MY DOG SKIP
About the Production (con't)
Re-creating small-town Mississippi as it existed over a half-century ago fell
to the director, as well as production designer David Bomba and director of
photography James Carter. While Bomba ensured the authenticity of everything
from houses to hat racks, the task of capturing these images went to Carter.
"This is not a fast-paced movie; it's a character study," says
Carter, who made his camera and lighting decisions based on the nature of the
film as well as its performers -- kids and dogs. While avoiding the surreal look
of human memory, Carter tried to give the film a slight period feel through the
use of warmer, tungsten light -- more yellow during the day, a mix of whites and
blues at night. Wide lenses were utilized to further draw the audience into the
experience, giving a broad sense of being "surrounded by the time and
As Carter affirmed, however, "My Dog Skip" finds its strength as a
character study and, as such, required credible clothes for its lead characters.

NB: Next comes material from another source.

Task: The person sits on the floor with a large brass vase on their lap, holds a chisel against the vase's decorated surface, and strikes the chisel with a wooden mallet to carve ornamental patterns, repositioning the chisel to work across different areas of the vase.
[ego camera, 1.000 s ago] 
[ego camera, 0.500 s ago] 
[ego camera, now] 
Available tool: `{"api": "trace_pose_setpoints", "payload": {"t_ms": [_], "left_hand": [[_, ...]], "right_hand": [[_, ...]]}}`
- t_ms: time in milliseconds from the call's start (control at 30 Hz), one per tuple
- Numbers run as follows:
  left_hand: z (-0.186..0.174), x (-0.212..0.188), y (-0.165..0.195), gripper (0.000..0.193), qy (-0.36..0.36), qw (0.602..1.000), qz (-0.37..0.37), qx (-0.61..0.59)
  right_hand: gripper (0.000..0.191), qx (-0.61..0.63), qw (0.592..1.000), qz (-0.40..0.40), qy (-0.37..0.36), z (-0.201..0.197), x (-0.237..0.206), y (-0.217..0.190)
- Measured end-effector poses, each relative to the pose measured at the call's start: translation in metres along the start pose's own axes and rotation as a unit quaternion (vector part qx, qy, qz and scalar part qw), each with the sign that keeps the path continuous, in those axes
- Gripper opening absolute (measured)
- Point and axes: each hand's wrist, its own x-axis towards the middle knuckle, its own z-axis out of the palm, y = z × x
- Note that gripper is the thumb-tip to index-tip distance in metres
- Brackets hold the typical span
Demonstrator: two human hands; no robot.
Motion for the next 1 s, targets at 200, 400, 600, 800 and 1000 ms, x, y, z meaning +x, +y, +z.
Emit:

Costume designer Edi Giguere went to many places to find what she needed: Los
Angeles and Jackson, Mississippi rental houses, vintage clothes and thrift
shops, and the closets and attics of local Canton residents.

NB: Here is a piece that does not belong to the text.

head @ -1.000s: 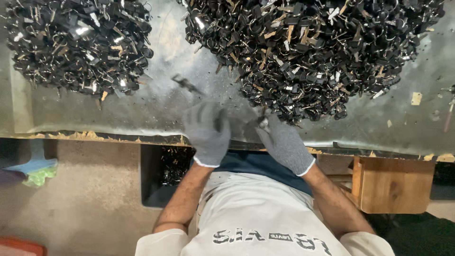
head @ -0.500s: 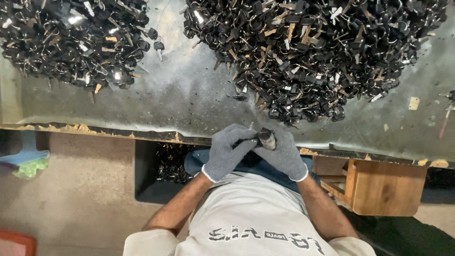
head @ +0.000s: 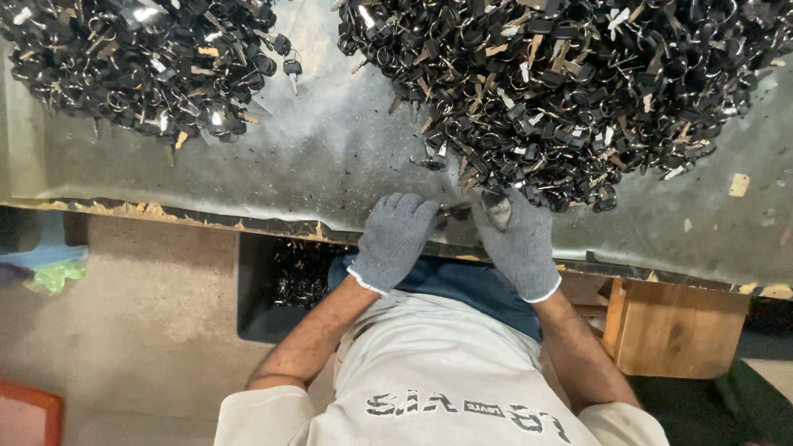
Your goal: The person works at a table covered with large piles of small black metal lock components. They gather and spread the piles with a gloved hand, pick up individual pieces, manipulate them with both hands, and drop pieces into a bin opening below the table edge.
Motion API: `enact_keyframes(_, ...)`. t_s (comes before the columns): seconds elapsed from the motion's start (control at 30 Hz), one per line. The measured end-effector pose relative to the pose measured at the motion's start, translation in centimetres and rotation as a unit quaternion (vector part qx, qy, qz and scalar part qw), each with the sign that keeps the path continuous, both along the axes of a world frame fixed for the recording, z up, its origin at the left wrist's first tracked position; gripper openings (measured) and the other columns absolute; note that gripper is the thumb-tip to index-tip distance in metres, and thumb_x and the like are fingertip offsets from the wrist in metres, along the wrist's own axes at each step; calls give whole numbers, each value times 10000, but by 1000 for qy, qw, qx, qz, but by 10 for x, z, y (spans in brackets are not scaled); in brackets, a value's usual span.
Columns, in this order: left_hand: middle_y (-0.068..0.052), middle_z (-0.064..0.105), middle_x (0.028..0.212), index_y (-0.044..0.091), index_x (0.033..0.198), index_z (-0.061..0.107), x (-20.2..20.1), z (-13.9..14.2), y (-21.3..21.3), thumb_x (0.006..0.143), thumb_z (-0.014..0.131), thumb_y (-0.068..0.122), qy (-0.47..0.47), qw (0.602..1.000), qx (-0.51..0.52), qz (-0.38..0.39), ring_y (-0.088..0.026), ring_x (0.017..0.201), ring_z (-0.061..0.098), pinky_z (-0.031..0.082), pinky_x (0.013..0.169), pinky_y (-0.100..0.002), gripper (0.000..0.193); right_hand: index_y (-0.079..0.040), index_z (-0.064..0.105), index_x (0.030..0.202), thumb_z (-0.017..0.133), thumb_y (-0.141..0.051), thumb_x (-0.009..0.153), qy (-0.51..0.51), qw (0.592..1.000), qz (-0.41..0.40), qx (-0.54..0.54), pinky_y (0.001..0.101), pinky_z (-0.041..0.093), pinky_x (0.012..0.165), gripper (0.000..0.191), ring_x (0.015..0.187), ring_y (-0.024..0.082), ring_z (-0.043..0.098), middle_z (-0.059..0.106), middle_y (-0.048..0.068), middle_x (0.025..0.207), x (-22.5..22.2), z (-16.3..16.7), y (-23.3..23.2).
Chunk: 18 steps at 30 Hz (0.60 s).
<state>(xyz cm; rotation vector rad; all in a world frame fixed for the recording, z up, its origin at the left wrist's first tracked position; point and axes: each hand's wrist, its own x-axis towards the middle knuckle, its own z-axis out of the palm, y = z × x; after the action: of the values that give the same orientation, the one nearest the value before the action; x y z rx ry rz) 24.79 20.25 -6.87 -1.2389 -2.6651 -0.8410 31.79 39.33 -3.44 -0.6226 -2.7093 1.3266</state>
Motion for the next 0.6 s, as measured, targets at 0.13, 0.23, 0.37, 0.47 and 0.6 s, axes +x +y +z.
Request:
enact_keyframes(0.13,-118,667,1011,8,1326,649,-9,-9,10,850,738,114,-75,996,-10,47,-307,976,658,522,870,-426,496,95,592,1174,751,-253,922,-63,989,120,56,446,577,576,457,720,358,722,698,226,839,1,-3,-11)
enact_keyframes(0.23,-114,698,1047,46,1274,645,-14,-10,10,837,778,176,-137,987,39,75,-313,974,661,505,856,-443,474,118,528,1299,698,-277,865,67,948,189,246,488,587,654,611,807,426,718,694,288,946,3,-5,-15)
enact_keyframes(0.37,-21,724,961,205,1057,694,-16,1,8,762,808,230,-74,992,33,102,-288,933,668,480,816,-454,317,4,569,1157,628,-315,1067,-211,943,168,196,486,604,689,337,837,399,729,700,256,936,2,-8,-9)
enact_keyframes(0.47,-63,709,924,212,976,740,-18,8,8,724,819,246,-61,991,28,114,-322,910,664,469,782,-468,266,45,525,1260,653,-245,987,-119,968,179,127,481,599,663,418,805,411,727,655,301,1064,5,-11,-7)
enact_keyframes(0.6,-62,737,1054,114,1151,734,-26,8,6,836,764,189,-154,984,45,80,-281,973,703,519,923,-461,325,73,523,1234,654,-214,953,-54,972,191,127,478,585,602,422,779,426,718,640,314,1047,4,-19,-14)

"We decided that since these people just came out of the Depression, we
would use that era as a guidepost. Since people wore things completely out
during that time, the challenge was finding the real McCoy, instead of making
new costumes and aging them," explains Giguere. For Willie and his gang,
she enjoyed transforming them into "dirty ragamuffins" in knickers,
old t-shirts and suspenders. "It was next to impossible to find shoes from
that period but, as our research revealed, a lot of children didn't wear
shoes, even in school." With their male role models involved in the war,
the children also sported the occasional flight helmet and, for Willie, a
military jacket in which he trained Skip.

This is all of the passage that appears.